◆ Instructions for the task ◆
Output the complete listing. Match it exactly.
_ _ _ _ _
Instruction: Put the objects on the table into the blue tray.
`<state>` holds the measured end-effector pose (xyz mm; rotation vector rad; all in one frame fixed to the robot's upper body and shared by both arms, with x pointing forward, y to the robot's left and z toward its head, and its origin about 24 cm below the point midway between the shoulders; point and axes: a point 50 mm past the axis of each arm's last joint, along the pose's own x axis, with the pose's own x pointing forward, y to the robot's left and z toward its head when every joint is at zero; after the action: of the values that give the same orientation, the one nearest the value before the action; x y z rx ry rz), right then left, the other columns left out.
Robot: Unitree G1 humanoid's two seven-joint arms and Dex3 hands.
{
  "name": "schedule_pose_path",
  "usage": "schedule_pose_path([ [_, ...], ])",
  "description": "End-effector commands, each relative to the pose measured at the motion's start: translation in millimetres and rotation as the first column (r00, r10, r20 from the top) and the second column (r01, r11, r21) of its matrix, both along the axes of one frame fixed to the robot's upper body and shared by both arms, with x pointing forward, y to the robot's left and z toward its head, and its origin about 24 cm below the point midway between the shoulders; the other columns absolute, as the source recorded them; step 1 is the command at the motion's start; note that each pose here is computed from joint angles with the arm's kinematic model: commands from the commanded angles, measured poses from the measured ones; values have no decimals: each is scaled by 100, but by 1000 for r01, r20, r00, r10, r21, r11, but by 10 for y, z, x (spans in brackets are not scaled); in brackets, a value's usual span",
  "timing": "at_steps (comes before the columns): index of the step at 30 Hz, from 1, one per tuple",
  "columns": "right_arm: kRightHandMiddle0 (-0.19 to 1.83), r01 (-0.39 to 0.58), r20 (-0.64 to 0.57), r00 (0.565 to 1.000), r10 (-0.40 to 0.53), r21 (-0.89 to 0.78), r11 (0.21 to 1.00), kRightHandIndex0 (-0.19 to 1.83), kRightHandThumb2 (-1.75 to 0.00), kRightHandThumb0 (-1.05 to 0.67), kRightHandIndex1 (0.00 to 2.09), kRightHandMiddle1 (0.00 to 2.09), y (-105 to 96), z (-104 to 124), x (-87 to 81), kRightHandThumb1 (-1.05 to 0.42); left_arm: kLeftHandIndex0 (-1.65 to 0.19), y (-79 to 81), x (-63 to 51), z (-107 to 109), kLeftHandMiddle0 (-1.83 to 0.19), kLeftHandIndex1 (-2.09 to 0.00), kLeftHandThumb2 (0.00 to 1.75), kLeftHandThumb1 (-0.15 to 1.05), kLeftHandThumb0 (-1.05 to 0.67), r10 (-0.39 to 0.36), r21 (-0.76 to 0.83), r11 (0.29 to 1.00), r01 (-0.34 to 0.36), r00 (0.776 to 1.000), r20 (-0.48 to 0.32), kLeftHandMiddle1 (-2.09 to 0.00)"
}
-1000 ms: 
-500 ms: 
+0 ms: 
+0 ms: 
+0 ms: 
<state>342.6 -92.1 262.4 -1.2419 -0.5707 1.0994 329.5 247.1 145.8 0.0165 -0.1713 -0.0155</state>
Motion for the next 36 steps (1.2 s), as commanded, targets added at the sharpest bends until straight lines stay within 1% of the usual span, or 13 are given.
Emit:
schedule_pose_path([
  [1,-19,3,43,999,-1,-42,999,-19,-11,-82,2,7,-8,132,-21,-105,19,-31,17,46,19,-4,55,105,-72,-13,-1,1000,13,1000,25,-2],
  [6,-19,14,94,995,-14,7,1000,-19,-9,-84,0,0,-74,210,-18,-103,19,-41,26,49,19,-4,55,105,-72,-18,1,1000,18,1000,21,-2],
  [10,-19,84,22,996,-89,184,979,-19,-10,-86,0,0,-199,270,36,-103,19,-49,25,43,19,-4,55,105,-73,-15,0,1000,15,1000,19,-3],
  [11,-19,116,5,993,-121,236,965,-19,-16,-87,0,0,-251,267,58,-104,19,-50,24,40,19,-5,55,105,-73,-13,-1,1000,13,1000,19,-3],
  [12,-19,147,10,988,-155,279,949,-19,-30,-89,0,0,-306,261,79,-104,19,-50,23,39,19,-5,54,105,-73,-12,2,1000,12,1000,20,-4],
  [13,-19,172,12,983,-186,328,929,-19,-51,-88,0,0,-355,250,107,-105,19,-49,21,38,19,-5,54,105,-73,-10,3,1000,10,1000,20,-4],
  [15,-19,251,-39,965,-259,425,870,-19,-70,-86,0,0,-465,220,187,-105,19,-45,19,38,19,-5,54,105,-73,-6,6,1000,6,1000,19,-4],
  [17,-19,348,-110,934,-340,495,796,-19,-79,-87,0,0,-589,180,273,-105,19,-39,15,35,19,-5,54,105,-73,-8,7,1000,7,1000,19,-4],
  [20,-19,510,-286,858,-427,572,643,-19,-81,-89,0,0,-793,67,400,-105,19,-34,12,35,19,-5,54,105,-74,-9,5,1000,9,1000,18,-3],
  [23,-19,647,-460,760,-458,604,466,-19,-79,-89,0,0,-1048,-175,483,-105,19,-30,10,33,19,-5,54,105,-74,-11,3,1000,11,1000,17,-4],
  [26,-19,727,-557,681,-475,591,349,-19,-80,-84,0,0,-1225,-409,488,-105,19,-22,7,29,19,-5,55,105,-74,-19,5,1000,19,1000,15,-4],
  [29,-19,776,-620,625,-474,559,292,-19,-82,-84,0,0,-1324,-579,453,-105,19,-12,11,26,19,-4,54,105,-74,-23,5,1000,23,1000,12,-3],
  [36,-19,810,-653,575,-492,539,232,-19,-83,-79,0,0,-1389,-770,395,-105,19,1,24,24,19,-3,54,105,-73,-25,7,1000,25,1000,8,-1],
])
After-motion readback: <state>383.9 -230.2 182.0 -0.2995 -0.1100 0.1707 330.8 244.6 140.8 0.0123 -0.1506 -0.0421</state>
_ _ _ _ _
◆ Output of the task ◆
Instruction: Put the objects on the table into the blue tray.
`<state>` holds the measured end-effector pose (xyz mm; rotation vector rad; all in one frame fixed to the robot's upper body and shared by both arms, with x pointing forward, y to the robot's left and z toward its head, and its origin about 24 cm below the point midway between the shoulders; point and axes: a point 50 mm past the axis of each arm's last joint, along the pose's own x axis, with the pose's own x pointing forward, y to the robot's left and z toward its head when every joint is at zero; after the action: of the values that give the same orientation, the one nearest the value before the action; x y z rx ry rz), right then left, the other columns left out.
Robot: Unitree G1 humanoid's two seven-joint arms and Dex3 hands.
{
  "name": "schedule_pose_path",
  "usage": "schedule_pose_path([ [_, ...], ])",
  "description": "End-effector commands, each relative to the pose measured at the motion's start: translation in millimetres and rotation as the first column (r00, r10, r20 from the top) and the second column (r01, r11, r21) of its matrix, both along the axes of one frame fixed to the robot's upper body and shared by both arms, with x pointing forward, y to the robot's left and z toward its head, and its origin about 24 cm below the point midway between the shoulders; the other columns absolute, as the source recorded them; step 1 is the command at the motion's start; note that each pose here is computed from joint angles with the arm's kinematic model: commands from the commanded angles, measured poses from the measured ones; values have no decimals: each is scaled by 100, but by 1000 for r01, r20, r00, r10, r21, r11, but by 10 for y, z, x (spans in brackets are not scaled); in brackets, a value's usual span",
  "timing": "at_steps (comes before the columns): index of the step at 30 Hz, from 1, one per tuple",
  "columns": "right_arm: kRightHandMiddle0 (-0.19 to 1.83), r01 (-0.39 to 0.58), r20 (-0.64 to 0.57), r00 (0.565 to 1.000), r10 (-0.40 to 0.53), r21 (-0.89 to 0.78), r11 (0.21 to 1.00), kRightHandIndex0 (-0.19 to 1.83), kRightHandThumb2 (-1.75 to 0.00), kRightHandThumb0 (-1.05 to 0.67), kRightHandIndex1 (0.00 to 2.09), kRightHandMiddle1 (0.00 to 2.09), y (-105 to 96), z (-104 to 124), x (-87 to 81), kRightHandThumb1 (-1.05 to 0.42); left_arm: kLeftHandIndex0 (-1.65 to 0.19), y (-79 to 81), x (-63 to 51), z (-107 to 109), kLeftHandMiddle0 (-1.83 to 0.19), kLeftHandIndex1 (-2.09 to 0.00), kLeftHandThumb2 (0.00 to 1.75), kLeftHandThumb1 (-0.15 to 1.05), kLeftHandThumb0 (-1.05 to 0.67), r10 (-0.39 to 0.36), r21 (-0.76 to 0.83), r11 (0.29 to 1.00), r01 (-0.34 to 0.36), r00 (0.776 to 1.000), r20 (-0.48 to 0.32), kLeftHandMiddle1 (-2.09 to 0.00)"
}
-1000 ms: 
-500 ms: 
+0 ms: 
+0 ms: 
+0 ms: 
<state>342.6 -92.1 262.4 -1.2419 -0.5707 1.0994 329.5 247.1 145.8 0.0165 -0.1713 -0.0155</state>
Motion for the next 36 steps (1.2 s), as commanded, targets added at the sharpest bends until straight lines stay within 1% of the usual span, or 13 are given.
Emit:
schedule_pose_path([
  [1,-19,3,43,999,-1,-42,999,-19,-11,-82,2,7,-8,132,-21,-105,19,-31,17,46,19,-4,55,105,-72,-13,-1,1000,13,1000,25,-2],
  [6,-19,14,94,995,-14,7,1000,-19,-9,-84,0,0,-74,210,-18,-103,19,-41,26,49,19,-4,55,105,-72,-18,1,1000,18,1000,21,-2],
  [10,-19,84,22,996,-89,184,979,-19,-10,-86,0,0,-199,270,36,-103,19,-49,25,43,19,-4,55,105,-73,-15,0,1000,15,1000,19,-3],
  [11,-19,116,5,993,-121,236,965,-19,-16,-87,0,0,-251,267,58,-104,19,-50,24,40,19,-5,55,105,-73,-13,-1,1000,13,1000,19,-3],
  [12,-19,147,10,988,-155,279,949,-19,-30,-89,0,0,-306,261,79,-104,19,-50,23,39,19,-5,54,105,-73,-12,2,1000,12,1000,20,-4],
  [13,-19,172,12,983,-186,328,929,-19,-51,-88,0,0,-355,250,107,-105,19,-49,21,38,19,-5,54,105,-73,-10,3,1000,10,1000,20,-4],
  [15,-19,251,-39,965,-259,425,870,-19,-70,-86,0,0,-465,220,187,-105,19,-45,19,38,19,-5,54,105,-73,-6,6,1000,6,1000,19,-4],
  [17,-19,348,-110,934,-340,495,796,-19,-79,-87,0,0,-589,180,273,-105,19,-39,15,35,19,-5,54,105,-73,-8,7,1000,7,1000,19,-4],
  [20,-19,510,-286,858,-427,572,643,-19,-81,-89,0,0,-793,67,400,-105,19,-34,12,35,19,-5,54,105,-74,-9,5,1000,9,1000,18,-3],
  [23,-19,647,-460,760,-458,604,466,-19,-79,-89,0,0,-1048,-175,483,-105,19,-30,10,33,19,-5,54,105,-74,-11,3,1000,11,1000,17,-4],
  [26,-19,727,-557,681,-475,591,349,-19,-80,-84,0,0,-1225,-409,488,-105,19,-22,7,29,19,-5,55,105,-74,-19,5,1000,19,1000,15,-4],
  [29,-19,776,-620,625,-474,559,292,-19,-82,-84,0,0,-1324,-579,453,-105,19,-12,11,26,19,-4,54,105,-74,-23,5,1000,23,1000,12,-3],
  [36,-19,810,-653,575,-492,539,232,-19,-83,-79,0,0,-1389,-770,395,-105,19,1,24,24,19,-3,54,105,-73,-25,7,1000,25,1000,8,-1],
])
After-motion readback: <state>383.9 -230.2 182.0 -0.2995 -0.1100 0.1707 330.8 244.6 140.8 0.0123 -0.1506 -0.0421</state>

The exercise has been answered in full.